The old man's voice had grown deeper and hoarser--it was a sign of the sympathy he felt--now it got its former even-tempered ring again. "If it's agreeable to you, ma'am, we'll go now."

"Oh, the child, the poor child," whispered Käte, quite shaken.

"Do you think the widow will part with her youngest child?" asked Paul Schlieben, seized with a sudden fear. This child that had been born after its father's death--was it possible?

"Oh!" the old man rocked his head to and fro and chuckled. "If you give a good sum for it. She has enough of them."

Nikolas Rocherath was quite the peasant again now; it was no longer the same man who had spoken of the sun in the Venn and Solheid's death. The point now was to get as much out of these people as possible, to fleece a stranger and a townsman into the bargain to the best of his ability.

"Hundred thalers would not be too much to ask," he said, blinking sideways at the gentleman's grave face. What a lot of money he must have, why, not a muscle of his face had moved.
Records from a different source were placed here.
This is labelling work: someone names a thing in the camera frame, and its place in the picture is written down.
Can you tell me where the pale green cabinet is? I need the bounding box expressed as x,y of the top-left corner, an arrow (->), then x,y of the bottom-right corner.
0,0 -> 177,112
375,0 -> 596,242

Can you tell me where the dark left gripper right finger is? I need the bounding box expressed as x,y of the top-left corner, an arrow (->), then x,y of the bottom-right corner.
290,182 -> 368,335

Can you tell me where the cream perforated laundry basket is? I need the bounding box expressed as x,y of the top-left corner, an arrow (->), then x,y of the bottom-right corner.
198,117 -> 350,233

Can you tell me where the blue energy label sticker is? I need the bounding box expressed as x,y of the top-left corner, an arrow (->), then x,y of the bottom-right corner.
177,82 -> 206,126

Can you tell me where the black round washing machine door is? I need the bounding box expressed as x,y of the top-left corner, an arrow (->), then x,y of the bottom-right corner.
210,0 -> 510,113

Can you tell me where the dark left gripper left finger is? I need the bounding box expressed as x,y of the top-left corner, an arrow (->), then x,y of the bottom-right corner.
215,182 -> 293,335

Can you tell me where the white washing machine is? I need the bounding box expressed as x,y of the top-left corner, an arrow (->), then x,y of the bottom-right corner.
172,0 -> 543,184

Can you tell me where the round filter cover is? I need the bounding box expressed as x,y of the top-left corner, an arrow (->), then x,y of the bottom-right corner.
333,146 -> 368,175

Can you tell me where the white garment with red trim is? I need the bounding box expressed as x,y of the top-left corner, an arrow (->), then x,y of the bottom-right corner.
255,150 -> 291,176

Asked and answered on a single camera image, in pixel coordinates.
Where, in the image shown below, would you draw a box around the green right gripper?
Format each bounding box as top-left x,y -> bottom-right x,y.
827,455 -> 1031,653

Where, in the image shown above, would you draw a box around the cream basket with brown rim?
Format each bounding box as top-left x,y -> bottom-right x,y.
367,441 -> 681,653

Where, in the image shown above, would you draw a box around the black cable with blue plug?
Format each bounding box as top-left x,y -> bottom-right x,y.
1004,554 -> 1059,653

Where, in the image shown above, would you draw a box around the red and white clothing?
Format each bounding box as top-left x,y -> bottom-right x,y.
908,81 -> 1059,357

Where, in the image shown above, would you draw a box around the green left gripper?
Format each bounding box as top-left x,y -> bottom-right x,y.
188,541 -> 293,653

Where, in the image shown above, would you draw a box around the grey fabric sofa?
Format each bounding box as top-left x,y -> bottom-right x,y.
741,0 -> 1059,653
The old peasant had been used to haggling all his life when trading in cattle, now he gazed at the strange gentleman full of admiration for such wealth. He led the way to Solheid's cottage with alacrity.

CHAPTER IV

Like all the houses in the village, the Solheids' cottage stood quite alone behind a hedge that reached as high as the gable. But the hedge, which was to protect it against the storms that raged in the Venn and the heavy snowdrifts, was not thick any longer; you could see that there was no man's hand there to take care of it. The hornbeams had shot up irregularly; dead branches lashed by the wind from the Venn stretched themselves in the air like accusing fingers.

Ugh, it must be icy cold there in the winter. Käte involuntarily drew her cloak of soft cloth lined with silk more tightly round her. And it must be doubly dark there on dark days. Hardly any light found its way through the tiny windows owing to the protecting hedge, and the roof hung low over the entrance. There were no steps, you walked straight into the room.